Is it a brain illness, a person disorder or consciousness misunderstood? This morning I heard a doctor say that if you call it brain illness people will not stigmatize mental illness as much.
I thought she had a point. But I started to think about my observation of mental illness up-close and personal, growing up with sibling grand-aunts (we call them all grandmother) who suffered from schizophrenia – how they passed it on to their children and their children’s children. Genius minds. For their descendants closer to us in age they were A-students in school before the illness kicked in. Like Lena, our cousin once removed, I went to see her at the hospital after she had aced her national exam and soon after succumbed to her first attack of schizophrenia.
She looked at me with eyes that belonged to another world and continued to talk to people I couldn’t see. I sat there by the bedside at Voi Hospital, saying nothing. Mental illness is a topic that has fascinated me for a while Once, when I was asked to speak at a church Speakers Series, I chose to give a talk on mental “illness” from a spiritual and cultural perspective. Halfway through a talk that had taken me many waking hours researching and preparing for, I decided I had no idea what I was talking about. I veered off my notes and talked about grandma Felisia. She was Lena’s maternal aunt.
Grandma Felesia would come home from days spent in the wilderness and as usual we’d fix her karai for bathing.
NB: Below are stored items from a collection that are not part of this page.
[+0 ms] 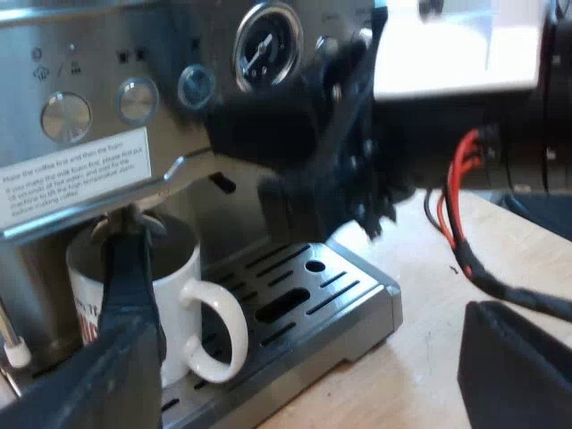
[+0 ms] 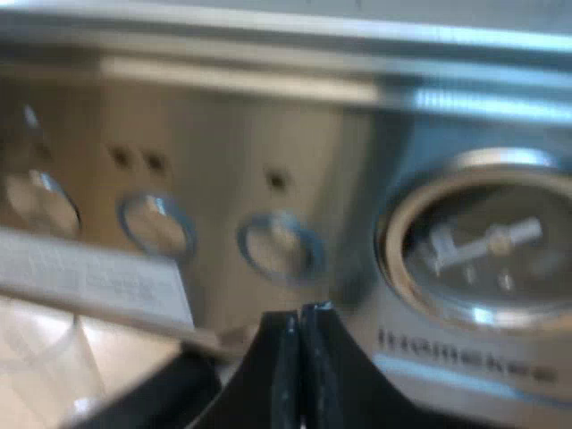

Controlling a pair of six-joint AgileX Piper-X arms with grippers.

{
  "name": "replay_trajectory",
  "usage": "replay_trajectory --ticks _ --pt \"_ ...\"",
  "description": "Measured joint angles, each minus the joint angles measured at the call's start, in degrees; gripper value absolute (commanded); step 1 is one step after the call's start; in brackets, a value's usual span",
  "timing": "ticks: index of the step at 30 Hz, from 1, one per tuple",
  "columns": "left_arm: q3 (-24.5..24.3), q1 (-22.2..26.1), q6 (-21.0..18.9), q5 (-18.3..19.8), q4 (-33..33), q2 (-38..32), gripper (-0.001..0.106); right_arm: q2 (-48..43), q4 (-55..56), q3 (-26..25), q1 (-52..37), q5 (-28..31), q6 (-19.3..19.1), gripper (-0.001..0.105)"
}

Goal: Place mug into machine

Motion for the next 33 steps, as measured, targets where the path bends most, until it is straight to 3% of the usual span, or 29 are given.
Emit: replay_trajectory --ticks 11,13,18,20,22,26,33 --pt "-2.2 0.0 0.0 0.0 6.9 -5.2 0.07 -6.0 11.8 0.0 4.6 -1.4 0.1 0.002" --pt "-2.2 0.0 -0.1 0.0 8.3 -5.8 0.07 -7.2 14.2 0.0 4.8 -1.7 1.3 0.012" --pt "-4.0 0.0 -0.1 0.0 13.1 -6.8 0.07 -9.5 19.4 0.0 4.8 -3.3 4.3 0.071" --pt "-4.9 0.0 -0.1 0.0 13.4 -6.9 0.07 -10.0 20.2 0.0 4.8 -3.4 4.4 0.077" --pt "-6.7 0.0 -0.1 0.0 13.6 -6.9 0.07 -10.6 21.1 0.0 4.6 -3.8 4.4 0.076" --pt "-10.5 0.0 -1.1 -3.4 14.3 -6.7 0.07 -12.4 23.7 0.0 2.4 -5.3 4.4 0.072" --pt "-14.9 0.0 -1.7 -3.6 14.3 -0.4 0.07 -18.9 27.5 0.0 -7.7 -9.2 4.4 0.072"
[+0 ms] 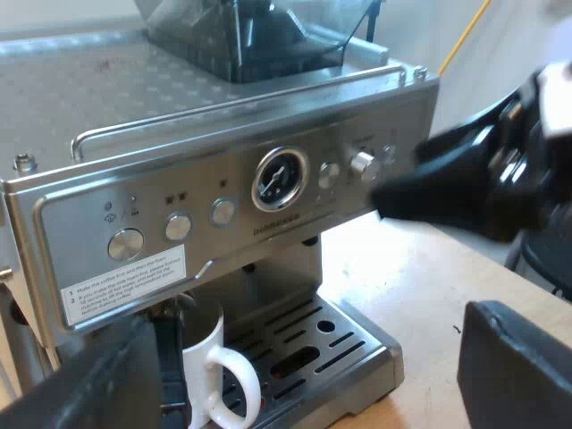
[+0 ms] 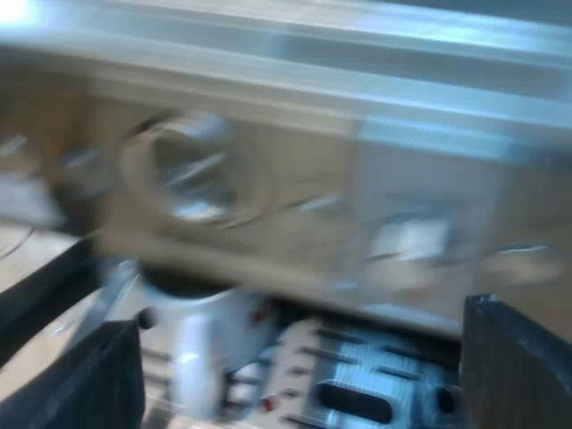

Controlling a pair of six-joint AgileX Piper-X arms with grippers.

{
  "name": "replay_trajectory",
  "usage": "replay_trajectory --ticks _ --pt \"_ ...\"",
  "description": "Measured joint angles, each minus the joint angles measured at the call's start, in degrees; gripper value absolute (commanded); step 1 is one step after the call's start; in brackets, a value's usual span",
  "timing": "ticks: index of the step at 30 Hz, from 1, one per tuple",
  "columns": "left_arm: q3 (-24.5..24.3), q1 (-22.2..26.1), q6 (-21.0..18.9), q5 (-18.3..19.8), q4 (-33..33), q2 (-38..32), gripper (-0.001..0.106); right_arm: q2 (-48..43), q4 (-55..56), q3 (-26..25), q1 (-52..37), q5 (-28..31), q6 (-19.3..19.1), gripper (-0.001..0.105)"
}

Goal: Place mug into machine

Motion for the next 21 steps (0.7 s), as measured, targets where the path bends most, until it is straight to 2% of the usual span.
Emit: replay_trajectory --ticks 5,9,15,21 --pt "-2.7 1.3 0.0 0.0 0.0 5.0 0.07 -4.7 4.2 0.0 -8.5 -4.4 -1.6 0.072" --pt "-4.6 5.6 0.0 2.3 0.0 7.4 0.07 -8.1 7.9 0.0 -16.8 -7.7 -4.4 0.072" --pt "-5.2 13.4 0.0 2.8 -1.1 7.6 0.07 -12.9 12.1 0.0 -30.5 -14.5 -6.4 0.072" --pt "-5.2 15.4 0.0 3.2 -0.8 7.6 0.07 -18.0 14.6 0.0 -41.9 -19.3 -9.9 0.072"
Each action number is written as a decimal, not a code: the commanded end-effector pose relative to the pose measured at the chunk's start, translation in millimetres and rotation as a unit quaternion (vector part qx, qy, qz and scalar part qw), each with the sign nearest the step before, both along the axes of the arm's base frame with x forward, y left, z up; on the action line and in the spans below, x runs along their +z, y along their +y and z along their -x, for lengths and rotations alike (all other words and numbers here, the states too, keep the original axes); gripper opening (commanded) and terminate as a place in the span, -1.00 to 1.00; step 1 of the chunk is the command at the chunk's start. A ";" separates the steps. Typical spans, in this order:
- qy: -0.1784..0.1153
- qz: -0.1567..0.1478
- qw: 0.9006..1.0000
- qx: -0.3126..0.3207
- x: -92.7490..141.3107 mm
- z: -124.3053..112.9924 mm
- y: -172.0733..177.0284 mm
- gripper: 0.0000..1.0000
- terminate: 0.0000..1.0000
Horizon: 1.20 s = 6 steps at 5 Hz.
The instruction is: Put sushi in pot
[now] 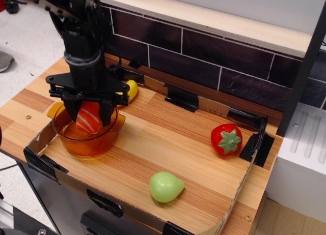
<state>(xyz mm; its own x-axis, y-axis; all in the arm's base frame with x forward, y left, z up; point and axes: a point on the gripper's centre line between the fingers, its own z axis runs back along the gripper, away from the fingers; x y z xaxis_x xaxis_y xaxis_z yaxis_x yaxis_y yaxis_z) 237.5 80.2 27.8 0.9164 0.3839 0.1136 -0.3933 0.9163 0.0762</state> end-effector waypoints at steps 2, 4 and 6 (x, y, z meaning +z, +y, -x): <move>0.007 -0.021 1.000 -0.017 -6.7 8.0 0.2 1.00 -1.00; -0.013 -0.004 1.000 -0.024 14.1 9.9 -1.1 1.00 -1.00; -0.090 0.048 0.995 0.006 87.0 12.2 -1.8 1.00 -1.00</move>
<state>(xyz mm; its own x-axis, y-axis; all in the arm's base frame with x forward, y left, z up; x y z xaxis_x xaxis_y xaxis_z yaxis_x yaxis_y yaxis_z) 226.5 72.0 101.4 0.8920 0.4117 0.1865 -0.4031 0.9113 -0.0833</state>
We’d give her soap and a towel and she’s return to the warmth of the kitchen with the hearth all freshened up. Soon as she was done having dinner, grandma would get up without a word to anyone and disappear again into the comfort of the open night for days. She used to announce her arrival by calling out a class roster as she came up the hill and she would respond “Present Mwalimu!” to each student’s name she called out. In her better years, she had been a teacher in colonial Kenya.
Once, she had the presence of mind to narrate how she’d gone from one traditional mrighiti (healer) to another seeking relief for the disturbance in her mind. Her treatment had included herbs and the shaking of shekele with their contents scattered on the ground for divination. No relief, nothing changed.
She surrendered the struggle for normalcy and learnt to live with the invisible chaos and formless clutter that took over her mind well into her 70s. When I was told she had died, I was in the US, far far away, and I wept out the darkness she had endured. I had prepared many basins of warm water for her, and she would call me by name. I don’t know why that surprised me. Even in her sickness of mind, she had known who I was.
Was it really all a brain malfunction? Even with better research and drugs, why is modern medicine still so clueless about afflictions of the mind? Could the frontiers of Consciousness studies hold the key?
I found this interesting paper published in the US National Library of Medicine rejecting the “brain disorder” label and saying it’s a “person disorder”. But what is a person without a brain? I don’t know. I just will never understand the stigma that comes with mental illness. Why? What is it about the brain getting sick that triggers such discomfort and taboo?